*Instructions for the task:* The line holding "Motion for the" is the last one to output; start at the first line of the data, keep every line in between exactly, and leave out pictures.

___ Data ___

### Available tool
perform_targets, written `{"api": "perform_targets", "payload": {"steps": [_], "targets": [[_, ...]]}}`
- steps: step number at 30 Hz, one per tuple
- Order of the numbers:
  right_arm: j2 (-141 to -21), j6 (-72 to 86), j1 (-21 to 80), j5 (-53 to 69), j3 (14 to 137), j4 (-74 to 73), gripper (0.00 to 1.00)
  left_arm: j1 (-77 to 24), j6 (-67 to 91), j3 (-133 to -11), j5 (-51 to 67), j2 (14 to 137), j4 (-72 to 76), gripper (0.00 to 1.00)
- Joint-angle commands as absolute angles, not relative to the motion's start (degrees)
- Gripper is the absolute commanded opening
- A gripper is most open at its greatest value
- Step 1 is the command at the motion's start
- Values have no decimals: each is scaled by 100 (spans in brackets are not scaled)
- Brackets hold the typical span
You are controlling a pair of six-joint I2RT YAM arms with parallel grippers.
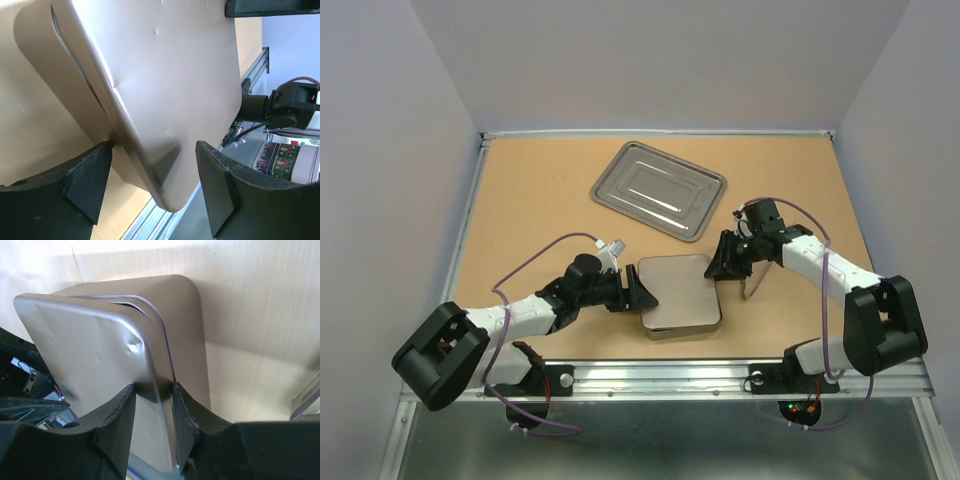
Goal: Pack the cookies
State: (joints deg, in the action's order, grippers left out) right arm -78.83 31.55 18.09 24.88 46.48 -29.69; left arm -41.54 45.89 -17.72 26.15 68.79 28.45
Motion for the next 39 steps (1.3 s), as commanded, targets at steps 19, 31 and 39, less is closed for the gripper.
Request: {"api": "perform_targets", "payload": {"steps": [19,31,39], "targets": [[-7832,2584,1881,1810,5125,-3621,40,-4324,4729,-1758,2408,6381,2742,78],[-7181,2944,1925,2047,4614,-3735,40,-4403,4737,-1924,2215,6477,2593,78],[-6891,3111,1934,2153,4597,-3735,40,-4860,4438,-2399,1697,7066,1723,78]]}}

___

*Exercise answer:*
### Available tool
perform_targets, written `{"api": "perform_targets", "payload": {"steps": [_], "targets": [[_, ...]]}}`
- steps: step number at 30 Hz, one per tuple
- Order of the numbers:
  right_arm: j2 (-141 to -21), j6 (-72 to 86), j1 (-21 to 80), j5 (-53 to 69), j3 (14 to 137), j4 (-74 to 73), gripper (0.00 to 1.00)
  left_arm: j1 (-77 to 24), j6 (-67 to 91), j3 (-133 to -11), j5 (-51 to 67), j2 (14 to 137), j4 (-72 to 76), gripper (0.00 to 1.00)
- Joint-angle commands as absolute angles, not relative to the motion's start (degrees)
- Gripper is the absolute commanded opening
- A gripper is most open at its greatest value
- Step 1 is the command at the motion's start
- Values have no decimals: each is scaled by 100 (spans in brackets are not scaled)
- Brackets hold the typical span
You are controlling a pair of six-joint I2RT YAM arms with parallel grippers.
Goal: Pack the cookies
State: (joints deg, in the action's order, grippers left out) right arm -78.83 31.55 18.09 24.88 46.48 -29.69; left arm -41.54 45.89 -17.72 26.15 68.79 28.45
Motion for the next 39 steps (1.3 s), as commanded, targets at steps 19, 31 and 39, less is closed for the gripper.

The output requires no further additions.